# [Task description]
Retype the lines below exactly, but only those from the line that has "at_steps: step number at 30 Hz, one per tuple" through the line that has "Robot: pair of". Omit every picture.

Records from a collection
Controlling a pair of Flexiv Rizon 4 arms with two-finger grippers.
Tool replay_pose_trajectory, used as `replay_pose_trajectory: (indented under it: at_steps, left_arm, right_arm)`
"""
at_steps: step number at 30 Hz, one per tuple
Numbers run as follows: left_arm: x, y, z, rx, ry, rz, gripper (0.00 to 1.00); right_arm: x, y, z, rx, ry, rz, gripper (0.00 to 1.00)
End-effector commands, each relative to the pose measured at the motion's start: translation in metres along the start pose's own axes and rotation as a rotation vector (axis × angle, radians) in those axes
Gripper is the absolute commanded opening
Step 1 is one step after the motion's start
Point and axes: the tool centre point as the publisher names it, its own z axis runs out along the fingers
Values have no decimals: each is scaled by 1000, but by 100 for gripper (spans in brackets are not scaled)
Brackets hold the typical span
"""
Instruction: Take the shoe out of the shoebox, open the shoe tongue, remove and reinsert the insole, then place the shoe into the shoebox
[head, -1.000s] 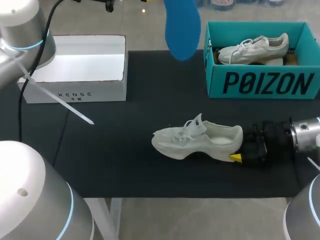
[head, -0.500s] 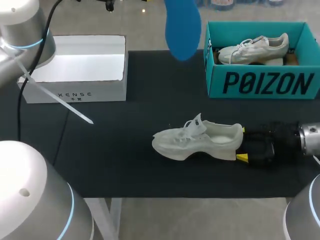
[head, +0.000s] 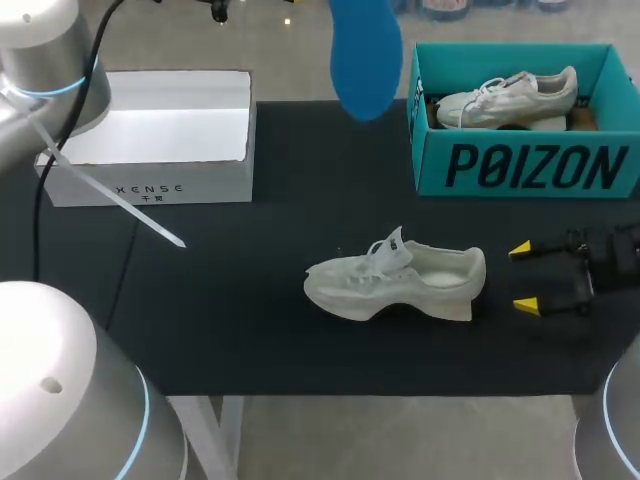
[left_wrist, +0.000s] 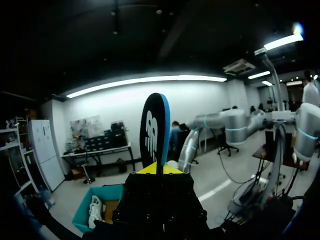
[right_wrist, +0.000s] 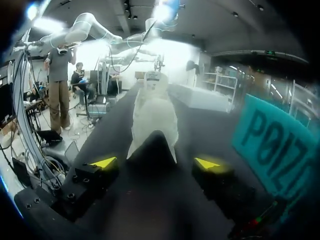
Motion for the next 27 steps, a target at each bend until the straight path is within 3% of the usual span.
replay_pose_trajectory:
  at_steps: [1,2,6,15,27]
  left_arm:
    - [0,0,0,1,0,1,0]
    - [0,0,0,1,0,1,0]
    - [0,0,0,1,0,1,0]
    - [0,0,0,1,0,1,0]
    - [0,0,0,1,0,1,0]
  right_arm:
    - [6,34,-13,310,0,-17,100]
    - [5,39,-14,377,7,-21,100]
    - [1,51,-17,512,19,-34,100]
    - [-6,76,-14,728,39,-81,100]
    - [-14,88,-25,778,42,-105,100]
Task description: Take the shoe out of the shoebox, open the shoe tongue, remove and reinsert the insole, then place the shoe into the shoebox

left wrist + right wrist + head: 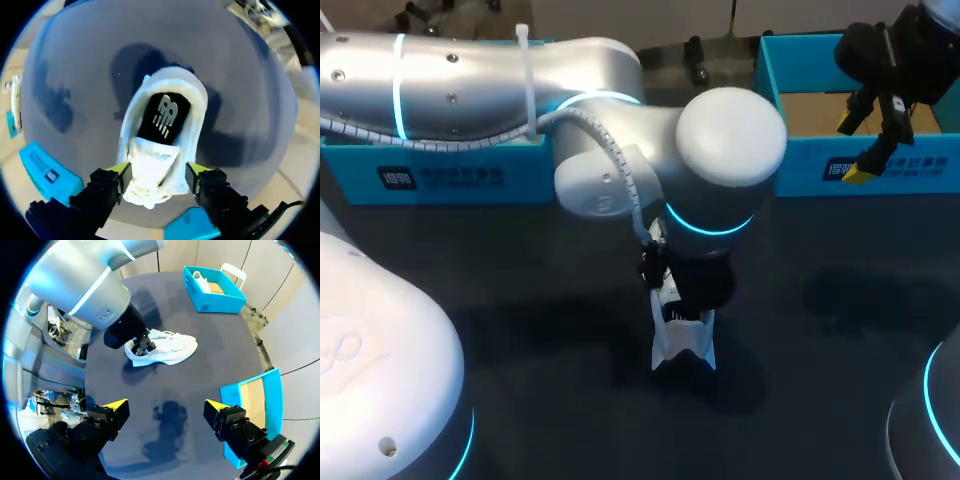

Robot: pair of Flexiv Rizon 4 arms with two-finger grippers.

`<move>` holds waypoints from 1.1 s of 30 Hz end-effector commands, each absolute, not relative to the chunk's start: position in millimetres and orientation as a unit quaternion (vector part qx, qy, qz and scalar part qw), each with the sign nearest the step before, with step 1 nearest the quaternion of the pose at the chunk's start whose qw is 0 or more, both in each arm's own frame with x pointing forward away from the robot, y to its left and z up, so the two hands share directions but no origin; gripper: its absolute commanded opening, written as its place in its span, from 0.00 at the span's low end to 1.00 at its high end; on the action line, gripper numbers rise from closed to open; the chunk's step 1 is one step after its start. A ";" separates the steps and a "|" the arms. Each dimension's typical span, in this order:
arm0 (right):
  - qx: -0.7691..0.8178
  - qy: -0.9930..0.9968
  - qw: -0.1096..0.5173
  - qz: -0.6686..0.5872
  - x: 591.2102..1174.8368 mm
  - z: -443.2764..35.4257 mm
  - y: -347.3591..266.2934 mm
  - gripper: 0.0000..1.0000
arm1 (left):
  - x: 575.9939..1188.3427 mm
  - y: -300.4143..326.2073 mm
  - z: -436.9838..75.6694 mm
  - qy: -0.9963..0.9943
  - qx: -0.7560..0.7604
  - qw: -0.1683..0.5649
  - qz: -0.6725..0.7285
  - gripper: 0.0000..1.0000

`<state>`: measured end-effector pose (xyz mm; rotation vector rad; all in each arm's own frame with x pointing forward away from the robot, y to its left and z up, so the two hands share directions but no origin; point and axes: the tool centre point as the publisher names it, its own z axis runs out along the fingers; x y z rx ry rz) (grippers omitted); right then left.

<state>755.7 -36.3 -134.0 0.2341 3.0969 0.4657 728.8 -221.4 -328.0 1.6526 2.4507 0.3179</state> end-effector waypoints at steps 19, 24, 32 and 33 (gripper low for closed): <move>0.075 0.986 -0.001 0.147 757.4 -134.1 -35.5 1.00 | 707.5 -203.4 -296.1 0.913 0.397 0.083 0.043 1.00; 0.075 0.986 -0.001 0.147 757.4 -134.1 -35.5 1.00 | 707.5 -203.4 -296.1 0.913 0.397 0.083 0.043 1.00; 0.075 0.986 -0.001 0.147 757.4 -134.1 -35.5 1.00 | 702.5 -195.1 -291.6 0.963 0.266 0.046 -0.001 1.00; 0.075 0.986 -0.001 0.147 757.4 -134.1 -35.5 1.00 | 700.6 -193.1 -291.3 0.972 0.229 0.048 0.006 1.00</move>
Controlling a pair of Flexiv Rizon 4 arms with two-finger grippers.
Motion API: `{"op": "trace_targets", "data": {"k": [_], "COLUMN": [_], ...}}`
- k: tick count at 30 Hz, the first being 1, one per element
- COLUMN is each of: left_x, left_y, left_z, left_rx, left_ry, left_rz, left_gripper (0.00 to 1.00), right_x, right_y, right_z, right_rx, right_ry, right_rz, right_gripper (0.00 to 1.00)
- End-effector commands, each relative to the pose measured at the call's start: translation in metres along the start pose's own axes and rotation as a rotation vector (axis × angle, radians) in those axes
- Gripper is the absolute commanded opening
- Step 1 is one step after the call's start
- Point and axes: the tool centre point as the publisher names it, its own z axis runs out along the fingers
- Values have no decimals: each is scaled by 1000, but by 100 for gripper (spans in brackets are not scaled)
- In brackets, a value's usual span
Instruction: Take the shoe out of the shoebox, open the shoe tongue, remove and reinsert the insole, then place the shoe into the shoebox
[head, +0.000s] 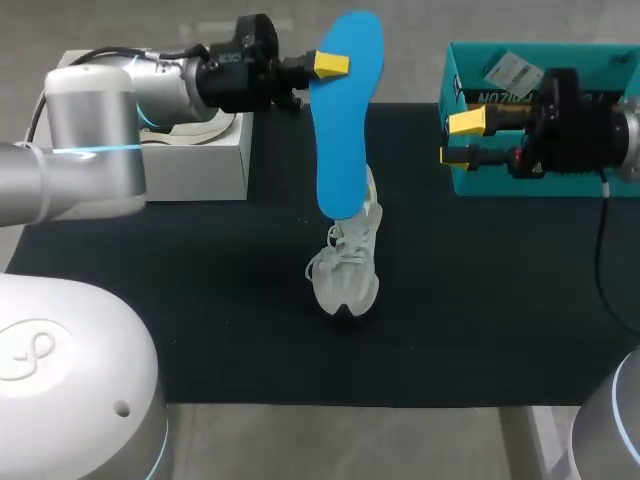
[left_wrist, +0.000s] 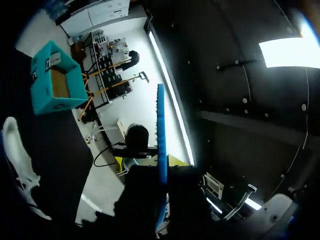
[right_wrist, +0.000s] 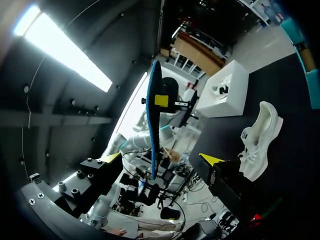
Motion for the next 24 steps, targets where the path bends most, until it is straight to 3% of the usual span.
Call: {"op": "trace_targets", "data": {"k": [1, 7, 12, 16, 24], "left_x": [1, 1, 1, 0, -7], "left_y": [5, 5, 5, 6, 5], "left_z": [1, 1, 1, 10, 19], "left_rx": [194, 194, 194, 252, 317], "left_ry": [32, 32, 32, -141, -312], "left_rz": [-710, -710, -710, -591, -383], "left_gripper": [0, 0, 0, 0, 0], "right_x": [8, 21, 22, 20, 18], "right_y": [-6, 0, 4, 6, 11], "right_z": [-3, -6, -7, -7, -10], "right_rx": [-82, -121, -66, -30, 50], "right_ry": [-4, -5, -23, -31, -65], "right_rz": [-28, -74, -69, -46, -6], "right_gripper": [100, 100, 100, 100, 100]}}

# [Output for this task]
at_steps: step number at 30 Hz, one per tuple
Numbers run as follows: left_arm: x, y, z, rx, ry, rz, gripper (0.00 to 1.00); right_arm: x, y, z, rx, ry, rz, gripper (0.00 to 1.00)
End-effector commands, each relative to the pose measured at the motion's start: translation in metres along the start pose's own axes and rotation as a rotation vector (axis × angle, radians) in those axes
Gripper is the absolute commanded opening
Step 1 is one step after the motion's start
Point and axes: the tool centre point as the publisher names it, its own z axis runs out along the fingers
Values have no decimals: each is scaled by 1000, but by 100 for gripper (spans in brackets are not scaled)
Brackets hold the typical span
"""
Instruction: Take the shoe out of the shoebox, open the shoe tongue, remove and reinsert the insole, then place the shoe into the shoebox
[head, -1.000s] 
[head, -0.500s] 
[head, +0.000s] 
[left_wrist, +0.000s] 
[right_wrist, +0.000s] 
Motion for the next 27 steps, a target at each bend until the straight path is within 3% of the usual span.
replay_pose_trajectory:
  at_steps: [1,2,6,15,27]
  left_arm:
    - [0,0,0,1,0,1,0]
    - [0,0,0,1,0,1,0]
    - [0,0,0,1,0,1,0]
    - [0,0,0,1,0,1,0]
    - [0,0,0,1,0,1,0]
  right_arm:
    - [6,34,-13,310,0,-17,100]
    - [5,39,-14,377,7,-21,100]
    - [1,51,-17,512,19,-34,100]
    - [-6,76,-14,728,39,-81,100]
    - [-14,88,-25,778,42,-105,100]
Task description: Take the shoe out of the shoebox, open the shoe tongue, remove and reinsert the insole, then place the shoe into the shoebox

left wrist + right wrist + head: 

Robot: pair of Flexiv Rizon 4 arms with two-finger grippers.

This answer is complete as written.